Good Jokes

Fridge Joke
One day, fridges will take their revenge. They will burst into your bedroom in the middle of the night, switch the light on, stare at you for a few minutes and then leave.

Kangaroo Joke
A female kangaroo scratches her stomach for a while like mad and finally yells, “How often do I have to repeat myself, no cookies in bed!!!”

Birth Joke
Mummy, where where you when I was born? In the hospital. And daddy? At work. That’s great. So nobody was home when I arrived.

Baby Joke
Little Ernie asks his auntie, “Why do you have such a big tummy, aunt Lisa?” “Because there’s a baby inside.” “Do you like babies?” “Very much!” “Well I still think it isn’t right to eat them.“

Fish Joke
Little Johnny walks into a pet store and asks the shop assistant: “Could you do me a big favor and throw me a fish please?” “Why on Earth would you want me to throw you a fish?!” “Because I want to tell everybody at home that I caught a fish.

Jumping Joke
Three bunnies want to jump a wall. First one jumps and clears the wall with a good 4 inch reserve. The second bunny jumps and makes it over the wall with a 5 inch reserve. The third bunny jumps and slams headfirst into the wall. When he wakes up, he says, “I must have jumped the highest. I definitely saw some stars.”

Duck Joke
A duck walks into a bar. It asks the barkeeper: “Do you have bread?” Bartender: “No.” Duck: “Do you have bread?” - Bartender: “NO!” - Duck: “Do you…” Bartender: “LISTEN! I HAVE NO BREAD AND IF YOU ASK ME ONE MORE TIME, I’M GONNA NAIL YOU TO THAT WALL!!!” Duck: “Do you have nails?” Bartender: “NO!” Duck: “Do you have bread?”

Friends Joke
Two friends are talking, one says: “Man, I fell off a thirty-foot long ladder yesterday.” “Oh no, dude, are you alright?!” inquires the other one, shocked. “Yeah, I’m OK, I was only on the second rung then.”

Witty Joke
I bet you 125851265228542 dollars that you didn’t bother to read that number. You just cruised right over it, didn’t you? You didn’t even notice I put a letter in it.

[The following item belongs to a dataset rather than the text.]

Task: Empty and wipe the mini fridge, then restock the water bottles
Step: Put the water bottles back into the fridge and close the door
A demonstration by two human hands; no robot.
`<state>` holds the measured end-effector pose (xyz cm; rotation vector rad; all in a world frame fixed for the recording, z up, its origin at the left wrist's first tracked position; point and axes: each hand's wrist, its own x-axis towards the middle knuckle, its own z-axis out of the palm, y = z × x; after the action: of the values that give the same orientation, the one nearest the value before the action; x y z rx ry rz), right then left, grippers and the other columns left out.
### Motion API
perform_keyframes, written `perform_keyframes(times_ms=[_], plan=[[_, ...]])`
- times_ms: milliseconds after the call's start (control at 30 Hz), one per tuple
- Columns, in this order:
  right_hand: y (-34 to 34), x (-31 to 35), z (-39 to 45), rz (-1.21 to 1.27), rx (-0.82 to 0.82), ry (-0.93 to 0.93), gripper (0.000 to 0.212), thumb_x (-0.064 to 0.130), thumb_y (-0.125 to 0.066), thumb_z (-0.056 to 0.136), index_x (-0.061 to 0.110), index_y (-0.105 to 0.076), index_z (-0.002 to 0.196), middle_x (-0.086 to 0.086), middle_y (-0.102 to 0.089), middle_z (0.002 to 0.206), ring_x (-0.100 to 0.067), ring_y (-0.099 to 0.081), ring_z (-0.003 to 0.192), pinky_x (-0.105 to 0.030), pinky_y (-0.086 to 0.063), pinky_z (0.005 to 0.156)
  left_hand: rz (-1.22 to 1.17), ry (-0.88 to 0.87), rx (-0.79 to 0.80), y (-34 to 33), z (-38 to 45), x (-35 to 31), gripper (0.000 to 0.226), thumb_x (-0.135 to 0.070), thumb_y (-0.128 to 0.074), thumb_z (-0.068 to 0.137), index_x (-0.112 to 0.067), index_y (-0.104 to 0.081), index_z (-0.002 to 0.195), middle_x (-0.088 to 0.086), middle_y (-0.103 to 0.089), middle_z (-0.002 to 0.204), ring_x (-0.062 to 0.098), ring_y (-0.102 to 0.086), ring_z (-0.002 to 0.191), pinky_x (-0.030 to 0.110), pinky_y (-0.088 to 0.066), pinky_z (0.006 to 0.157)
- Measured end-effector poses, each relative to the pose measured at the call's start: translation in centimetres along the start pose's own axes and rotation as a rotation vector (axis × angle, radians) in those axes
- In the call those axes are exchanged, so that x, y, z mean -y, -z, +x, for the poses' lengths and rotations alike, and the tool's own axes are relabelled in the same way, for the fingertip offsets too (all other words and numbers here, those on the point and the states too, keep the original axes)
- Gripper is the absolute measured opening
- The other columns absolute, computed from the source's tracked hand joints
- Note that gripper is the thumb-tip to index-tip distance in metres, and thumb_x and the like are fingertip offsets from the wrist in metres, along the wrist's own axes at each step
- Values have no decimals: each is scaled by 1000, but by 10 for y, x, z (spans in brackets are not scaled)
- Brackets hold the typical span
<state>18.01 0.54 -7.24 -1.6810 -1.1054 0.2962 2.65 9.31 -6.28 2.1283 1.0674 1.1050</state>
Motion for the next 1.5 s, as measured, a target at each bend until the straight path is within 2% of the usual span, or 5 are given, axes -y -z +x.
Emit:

Well I didn’t – but you went and looked anyway. My, you are quite predictable!

Butcher Joke
A boy comes into a butchery and stares at the butcher for at least 5 minutes. Finally the butcher asks, “So why do you stare at me for such a long time, boy?” The boy explains: “My mother wanted to know if you have a pig’s tail or pig’s ears.”

Mom Joke
Two boys are walking outside and one of them finds a hundred dollar bill. His friend suggests that they should take it to the lost-and-found office. The boy replies: “No point. This is my mom’s money.” His friend is startled, “But how can you know that?” “Because my father keeps saying that my mother is just throwing money out the window.”

Brothers Joke
“Your brother is so small!” the neighbor says happily to little Paulie. “Yeah, he’s only my half-brother.”

Farmer Joke
“Have you ever seen a little calf being born?” asks a farmer Little Johnny. “No, how is it?” “Well, first come the front legs, then the head, then the shoulders and the body and finally the hind legs.” “Wow, cool, and how do you put it all together then?”

Intelligent Joke
The magical goldfish agreed to grant three men a wish each. The first man wished for a room full of gold. The second man wished for a room full of diamonds. The third man wished for keys to those rooms.

Plane Joke
Two pigeons are sitting on a roof, watching a fighter plane streak across the sky leaving a big condensation trail behind it. “Wow, he seems to be in a hurry,” observes one pigeon. “And what would you do if your butt was on fire?!”